The concept of fooling the stomach into thinking it’s full isn’t novel—chia seeds and natural supplements like the seaweed pill Appesat similarly purport to work by expanding in the stomach, and some models are even known to eat tissue paper for the same type of effect. But Zohar says that Gelesis’s product is more effective than the ones made with natural fibers and, because it is made out of two components listed by the FDA as “generally recognized as safe” for use in foods, safer than competing synthetic polymers that are made with “highly toxic” materials.

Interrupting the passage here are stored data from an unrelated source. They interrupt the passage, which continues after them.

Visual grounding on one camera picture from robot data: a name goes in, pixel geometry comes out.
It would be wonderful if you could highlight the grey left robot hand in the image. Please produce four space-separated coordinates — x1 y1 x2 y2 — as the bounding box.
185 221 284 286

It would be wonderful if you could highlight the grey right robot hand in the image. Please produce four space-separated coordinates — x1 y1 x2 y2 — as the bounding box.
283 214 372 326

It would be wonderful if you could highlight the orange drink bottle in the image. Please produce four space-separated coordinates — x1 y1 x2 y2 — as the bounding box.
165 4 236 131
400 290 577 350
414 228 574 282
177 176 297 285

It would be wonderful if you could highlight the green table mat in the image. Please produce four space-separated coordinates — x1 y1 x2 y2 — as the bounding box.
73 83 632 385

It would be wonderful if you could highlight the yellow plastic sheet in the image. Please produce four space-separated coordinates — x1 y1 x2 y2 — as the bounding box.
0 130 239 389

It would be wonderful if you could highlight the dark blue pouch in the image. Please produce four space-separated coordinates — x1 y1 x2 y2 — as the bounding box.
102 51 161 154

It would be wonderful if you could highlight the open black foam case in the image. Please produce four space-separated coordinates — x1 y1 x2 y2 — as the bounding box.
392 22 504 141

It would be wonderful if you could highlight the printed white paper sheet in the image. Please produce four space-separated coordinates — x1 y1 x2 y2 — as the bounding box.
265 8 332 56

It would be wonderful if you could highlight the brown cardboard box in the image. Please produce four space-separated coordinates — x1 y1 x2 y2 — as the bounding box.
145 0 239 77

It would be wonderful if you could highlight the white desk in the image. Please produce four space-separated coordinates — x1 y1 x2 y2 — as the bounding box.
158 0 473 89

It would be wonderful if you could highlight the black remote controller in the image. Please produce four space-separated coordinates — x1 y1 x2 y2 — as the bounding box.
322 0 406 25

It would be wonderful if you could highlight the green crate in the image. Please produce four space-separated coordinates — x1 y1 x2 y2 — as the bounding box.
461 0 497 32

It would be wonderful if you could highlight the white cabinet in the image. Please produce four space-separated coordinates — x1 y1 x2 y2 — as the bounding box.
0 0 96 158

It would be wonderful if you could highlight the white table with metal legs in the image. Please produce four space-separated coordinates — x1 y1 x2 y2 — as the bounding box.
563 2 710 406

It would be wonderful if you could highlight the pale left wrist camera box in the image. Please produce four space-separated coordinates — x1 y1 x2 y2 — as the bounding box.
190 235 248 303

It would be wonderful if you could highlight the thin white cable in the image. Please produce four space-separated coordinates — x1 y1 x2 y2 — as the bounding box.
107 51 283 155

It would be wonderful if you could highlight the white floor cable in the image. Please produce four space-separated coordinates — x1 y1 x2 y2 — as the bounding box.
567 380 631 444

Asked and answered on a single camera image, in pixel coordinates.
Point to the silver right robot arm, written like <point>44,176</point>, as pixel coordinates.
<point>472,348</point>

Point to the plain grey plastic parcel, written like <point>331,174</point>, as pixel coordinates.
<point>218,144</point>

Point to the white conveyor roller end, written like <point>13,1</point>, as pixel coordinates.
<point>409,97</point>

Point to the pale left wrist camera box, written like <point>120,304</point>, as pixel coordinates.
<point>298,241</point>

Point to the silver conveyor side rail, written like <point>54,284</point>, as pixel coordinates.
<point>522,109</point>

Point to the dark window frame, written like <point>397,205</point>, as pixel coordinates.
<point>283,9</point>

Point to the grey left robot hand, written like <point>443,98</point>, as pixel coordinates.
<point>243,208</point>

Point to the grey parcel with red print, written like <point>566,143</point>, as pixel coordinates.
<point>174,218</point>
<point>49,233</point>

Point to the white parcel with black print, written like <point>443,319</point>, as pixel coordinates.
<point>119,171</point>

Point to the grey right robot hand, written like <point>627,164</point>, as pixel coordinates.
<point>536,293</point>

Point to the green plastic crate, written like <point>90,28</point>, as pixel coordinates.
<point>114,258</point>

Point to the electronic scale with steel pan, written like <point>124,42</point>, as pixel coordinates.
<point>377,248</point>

Meanwhile, because Gelesis100 isn’t absorbed into the bloodstream, it should avoid the risks associated with other weight loss drugs, Zohar says. Diarrhea is one of the side effects commonly associated with orlistat (Xenical by prescription, Alli at a reduced dose over-the-counter), for instance, while branded weight loss pills phentermine/topiramate (Qsymia, sold by Vivus) and lorcaserin (Belviq, Arena Pharmaceuticals) can potentially cause dizziness, dry mouth, and constipation.
These safety and efficacy advantages are the type of thing Gelesis is hoping to prove in the trial it’s preparing to publish next month. Zohar wouldn’t reveal much about the study itself, or the side effects experienced by patients in the trial, only that the company is “very pleased” with the safety the treatment has shown.

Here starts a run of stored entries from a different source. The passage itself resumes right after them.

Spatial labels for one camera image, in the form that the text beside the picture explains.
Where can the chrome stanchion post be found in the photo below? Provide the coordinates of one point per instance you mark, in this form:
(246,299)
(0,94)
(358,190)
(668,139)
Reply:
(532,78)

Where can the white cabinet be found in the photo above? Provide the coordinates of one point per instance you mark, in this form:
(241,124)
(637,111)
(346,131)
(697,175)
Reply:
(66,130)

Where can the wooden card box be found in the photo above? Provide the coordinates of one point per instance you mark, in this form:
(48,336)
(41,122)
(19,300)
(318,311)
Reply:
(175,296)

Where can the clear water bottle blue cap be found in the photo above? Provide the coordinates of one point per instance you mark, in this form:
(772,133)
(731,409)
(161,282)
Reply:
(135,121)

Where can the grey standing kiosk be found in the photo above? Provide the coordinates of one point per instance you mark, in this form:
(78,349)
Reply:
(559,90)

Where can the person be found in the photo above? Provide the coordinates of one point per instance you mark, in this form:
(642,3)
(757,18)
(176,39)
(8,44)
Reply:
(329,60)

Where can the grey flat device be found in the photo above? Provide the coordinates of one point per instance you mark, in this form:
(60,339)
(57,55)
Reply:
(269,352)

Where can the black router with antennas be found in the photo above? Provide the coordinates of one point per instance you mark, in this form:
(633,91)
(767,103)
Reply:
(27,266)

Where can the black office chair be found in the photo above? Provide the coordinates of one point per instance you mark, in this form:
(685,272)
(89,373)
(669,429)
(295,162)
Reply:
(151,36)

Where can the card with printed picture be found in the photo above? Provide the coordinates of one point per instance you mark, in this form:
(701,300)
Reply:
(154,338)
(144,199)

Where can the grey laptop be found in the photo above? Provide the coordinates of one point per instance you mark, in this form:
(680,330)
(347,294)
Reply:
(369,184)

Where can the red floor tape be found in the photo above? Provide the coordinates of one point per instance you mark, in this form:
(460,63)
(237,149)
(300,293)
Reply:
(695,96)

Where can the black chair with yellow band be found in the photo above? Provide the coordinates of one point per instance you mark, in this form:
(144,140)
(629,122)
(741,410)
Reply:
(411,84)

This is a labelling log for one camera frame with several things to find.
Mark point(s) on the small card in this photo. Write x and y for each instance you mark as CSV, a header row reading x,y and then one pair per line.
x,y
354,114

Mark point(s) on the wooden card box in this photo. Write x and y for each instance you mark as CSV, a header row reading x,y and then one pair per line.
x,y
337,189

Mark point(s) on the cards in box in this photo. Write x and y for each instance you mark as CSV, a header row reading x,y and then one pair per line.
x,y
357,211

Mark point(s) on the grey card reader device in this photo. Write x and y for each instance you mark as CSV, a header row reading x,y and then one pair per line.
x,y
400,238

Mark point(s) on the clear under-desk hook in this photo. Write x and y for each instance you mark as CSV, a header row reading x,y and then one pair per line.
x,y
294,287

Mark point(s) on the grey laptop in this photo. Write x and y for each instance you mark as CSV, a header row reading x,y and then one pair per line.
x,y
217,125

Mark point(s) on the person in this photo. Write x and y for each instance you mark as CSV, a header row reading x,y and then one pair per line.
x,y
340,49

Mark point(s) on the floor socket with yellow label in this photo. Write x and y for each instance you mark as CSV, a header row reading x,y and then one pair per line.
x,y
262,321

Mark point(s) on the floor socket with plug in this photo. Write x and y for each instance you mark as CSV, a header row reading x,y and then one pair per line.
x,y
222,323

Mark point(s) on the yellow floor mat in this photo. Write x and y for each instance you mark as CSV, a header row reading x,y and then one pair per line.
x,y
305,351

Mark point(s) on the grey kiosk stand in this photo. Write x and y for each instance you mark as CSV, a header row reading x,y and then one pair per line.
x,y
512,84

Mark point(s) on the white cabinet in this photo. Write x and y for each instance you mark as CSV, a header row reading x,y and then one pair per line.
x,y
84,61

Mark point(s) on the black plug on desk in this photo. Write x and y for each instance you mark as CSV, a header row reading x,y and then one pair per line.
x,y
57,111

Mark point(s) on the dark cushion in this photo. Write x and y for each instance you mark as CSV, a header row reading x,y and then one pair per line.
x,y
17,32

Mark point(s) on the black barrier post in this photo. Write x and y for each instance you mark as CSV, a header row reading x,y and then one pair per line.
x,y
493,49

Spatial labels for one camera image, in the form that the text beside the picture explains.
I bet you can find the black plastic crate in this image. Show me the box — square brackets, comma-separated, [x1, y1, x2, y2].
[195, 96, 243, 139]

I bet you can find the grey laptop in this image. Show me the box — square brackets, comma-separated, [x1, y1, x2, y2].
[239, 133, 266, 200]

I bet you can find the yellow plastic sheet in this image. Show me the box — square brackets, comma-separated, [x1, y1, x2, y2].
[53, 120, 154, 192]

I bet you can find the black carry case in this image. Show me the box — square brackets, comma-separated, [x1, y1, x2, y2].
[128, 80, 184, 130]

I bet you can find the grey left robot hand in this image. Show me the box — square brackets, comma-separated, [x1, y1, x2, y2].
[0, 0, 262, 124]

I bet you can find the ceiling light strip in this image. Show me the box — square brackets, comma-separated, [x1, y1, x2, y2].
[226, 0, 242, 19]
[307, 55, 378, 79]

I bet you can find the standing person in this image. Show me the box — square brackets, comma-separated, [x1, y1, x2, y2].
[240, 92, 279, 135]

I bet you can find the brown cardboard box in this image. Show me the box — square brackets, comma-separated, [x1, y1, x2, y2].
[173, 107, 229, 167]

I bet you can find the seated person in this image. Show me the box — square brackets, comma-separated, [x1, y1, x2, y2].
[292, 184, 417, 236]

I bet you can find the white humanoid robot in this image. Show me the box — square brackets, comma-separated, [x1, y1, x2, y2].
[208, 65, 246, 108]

Once Gelesis releases those study results, another, larger one will follow. Ultimately Gelesis is looking to get the treatment approved as a medical device, rather than as a drug, since it passes completely through the body. Gelesis has met with the FDA to discuss what would be required for approval, but the company isn’t disclosing what else it would have to do, other than to say another study is coming that will be populated by some of the types of responders in the current study. Gelesis may foot the bill all the way through that study and on to potential FDA approval, but the company is open to a partnership as well, Armstrong says.

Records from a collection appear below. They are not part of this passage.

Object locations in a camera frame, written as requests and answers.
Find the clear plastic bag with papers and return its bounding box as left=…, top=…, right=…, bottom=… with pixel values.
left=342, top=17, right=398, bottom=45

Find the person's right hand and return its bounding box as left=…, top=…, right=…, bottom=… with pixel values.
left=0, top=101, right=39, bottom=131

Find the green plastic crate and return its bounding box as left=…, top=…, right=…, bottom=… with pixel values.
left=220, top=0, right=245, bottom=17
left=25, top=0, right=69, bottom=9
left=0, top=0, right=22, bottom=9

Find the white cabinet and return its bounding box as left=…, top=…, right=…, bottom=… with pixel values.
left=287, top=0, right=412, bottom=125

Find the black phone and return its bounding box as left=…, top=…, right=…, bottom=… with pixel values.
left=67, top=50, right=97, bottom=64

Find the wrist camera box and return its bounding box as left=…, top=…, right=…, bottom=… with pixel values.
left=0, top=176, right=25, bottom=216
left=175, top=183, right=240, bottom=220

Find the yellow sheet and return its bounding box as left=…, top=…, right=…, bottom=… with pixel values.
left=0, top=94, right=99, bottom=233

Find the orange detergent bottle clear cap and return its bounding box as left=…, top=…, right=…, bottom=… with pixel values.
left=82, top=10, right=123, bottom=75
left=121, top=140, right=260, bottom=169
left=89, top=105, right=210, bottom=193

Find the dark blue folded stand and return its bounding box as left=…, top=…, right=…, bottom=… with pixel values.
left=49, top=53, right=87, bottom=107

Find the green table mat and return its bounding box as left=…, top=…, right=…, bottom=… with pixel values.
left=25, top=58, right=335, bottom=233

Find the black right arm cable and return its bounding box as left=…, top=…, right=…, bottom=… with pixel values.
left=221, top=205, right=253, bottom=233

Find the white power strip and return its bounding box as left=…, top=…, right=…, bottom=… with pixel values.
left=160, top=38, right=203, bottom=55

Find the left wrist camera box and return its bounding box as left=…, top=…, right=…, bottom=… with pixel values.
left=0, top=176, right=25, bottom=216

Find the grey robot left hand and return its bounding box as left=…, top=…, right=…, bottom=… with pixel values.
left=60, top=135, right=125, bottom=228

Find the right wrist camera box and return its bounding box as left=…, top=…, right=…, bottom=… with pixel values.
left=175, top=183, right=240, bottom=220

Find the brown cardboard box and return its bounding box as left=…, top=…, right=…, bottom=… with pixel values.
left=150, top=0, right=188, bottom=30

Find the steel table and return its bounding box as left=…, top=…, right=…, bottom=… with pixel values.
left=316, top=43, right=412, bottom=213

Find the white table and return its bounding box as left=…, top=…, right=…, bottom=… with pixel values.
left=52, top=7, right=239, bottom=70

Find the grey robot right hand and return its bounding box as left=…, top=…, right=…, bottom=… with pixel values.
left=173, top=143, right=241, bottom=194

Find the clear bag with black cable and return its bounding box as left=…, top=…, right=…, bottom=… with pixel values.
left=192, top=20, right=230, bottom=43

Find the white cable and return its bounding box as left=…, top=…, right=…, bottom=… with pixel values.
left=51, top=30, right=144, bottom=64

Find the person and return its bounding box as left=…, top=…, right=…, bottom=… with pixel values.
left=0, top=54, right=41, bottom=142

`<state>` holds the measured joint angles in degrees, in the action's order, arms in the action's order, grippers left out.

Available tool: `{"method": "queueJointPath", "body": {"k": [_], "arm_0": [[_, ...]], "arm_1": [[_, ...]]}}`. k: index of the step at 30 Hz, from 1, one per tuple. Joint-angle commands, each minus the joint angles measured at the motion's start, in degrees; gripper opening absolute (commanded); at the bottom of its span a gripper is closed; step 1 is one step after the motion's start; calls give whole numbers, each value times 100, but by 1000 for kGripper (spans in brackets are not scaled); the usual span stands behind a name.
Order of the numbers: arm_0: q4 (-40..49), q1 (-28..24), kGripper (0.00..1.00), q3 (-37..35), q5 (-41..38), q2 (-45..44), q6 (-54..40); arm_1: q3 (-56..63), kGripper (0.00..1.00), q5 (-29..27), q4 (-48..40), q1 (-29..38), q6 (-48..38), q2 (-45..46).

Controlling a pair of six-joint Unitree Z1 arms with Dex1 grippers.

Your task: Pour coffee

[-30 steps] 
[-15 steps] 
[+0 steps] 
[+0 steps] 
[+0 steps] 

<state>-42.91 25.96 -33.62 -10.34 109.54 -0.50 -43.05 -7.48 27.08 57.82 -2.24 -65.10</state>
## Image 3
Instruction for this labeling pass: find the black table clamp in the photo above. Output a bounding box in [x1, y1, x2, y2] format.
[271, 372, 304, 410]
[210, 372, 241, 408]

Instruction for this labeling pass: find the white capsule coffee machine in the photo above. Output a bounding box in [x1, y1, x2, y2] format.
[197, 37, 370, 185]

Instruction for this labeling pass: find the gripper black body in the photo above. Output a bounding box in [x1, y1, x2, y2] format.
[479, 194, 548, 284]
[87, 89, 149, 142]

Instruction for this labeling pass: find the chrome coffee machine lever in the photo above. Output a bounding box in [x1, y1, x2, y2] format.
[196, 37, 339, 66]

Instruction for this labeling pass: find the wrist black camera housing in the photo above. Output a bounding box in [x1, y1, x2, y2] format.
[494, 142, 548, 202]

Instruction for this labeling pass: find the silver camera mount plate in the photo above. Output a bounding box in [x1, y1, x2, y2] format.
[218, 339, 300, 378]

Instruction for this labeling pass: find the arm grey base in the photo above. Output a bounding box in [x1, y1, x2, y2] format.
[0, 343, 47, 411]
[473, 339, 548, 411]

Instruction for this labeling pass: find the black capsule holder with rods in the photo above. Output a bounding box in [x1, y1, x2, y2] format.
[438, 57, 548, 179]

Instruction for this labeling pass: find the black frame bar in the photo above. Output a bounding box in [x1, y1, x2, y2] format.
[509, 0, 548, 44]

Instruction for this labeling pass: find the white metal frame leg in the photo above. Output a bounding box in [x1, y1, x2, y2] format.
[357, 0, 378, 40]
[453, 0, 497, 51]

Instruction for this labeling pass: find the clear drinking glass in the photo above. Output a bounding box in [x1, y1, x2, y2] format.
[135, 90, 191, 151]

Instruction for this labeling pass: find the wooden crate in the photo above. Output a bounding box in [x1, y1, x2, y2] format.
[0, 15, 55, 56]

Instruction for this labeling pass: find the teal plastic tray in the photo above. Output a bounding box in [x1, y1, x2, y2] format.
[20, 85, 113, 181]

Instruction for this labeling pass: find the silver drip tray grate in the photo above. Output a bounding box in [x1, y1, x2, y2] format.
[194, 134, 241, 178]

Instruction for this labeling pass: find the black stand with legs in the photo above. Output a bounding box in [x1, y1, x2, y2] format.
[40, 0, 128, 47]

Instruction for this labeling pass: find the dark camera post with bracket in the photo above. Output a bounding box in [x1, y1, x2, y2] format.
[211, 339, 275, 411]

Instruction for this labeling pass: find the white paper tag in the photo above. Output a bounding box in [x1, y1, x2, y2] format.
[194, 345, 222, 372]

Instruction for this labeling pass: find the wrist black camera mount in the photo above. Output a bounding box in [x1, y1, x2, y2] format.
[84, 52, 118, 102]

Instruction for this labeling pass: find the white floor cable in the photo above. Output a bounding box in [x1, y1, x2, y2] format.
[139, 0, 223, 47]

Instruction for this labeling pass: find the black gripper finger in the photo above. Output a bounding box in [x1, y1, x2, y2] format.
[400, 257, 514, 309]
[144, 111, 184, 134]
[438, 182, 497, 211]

Of course, there are many hurdles ahead for Gelesis. First is accruing the statistical proof that its product helps people lose weight, while backing up the company’s claims of a superior side effect profile. Then there’s not only winning FDA approval of the product, but successfully selling it. While there’s a huge potential market for obesity drugs, recently approved pills like Vivus’ phentermine/topiramate and Arena’s lorcaserin have been a commercial disappointment so far. And Big Pharma has tended to shy away from obesity drugs since the fen-phen debacle in the late 90s, when a fenfluramine/phentermine combo drug sold by Wyeth that was linked to damaged heart valves, leading to billions in legal liability.
For healthcare providers, “I think there’s a lot of concern around the balance of [safety and efficacy], I think that’s why that market has been a little bit slow on the uptake,” Armstrong says. “The challenge for us, that I think we can meet, is that we have a combination of those two parameters.”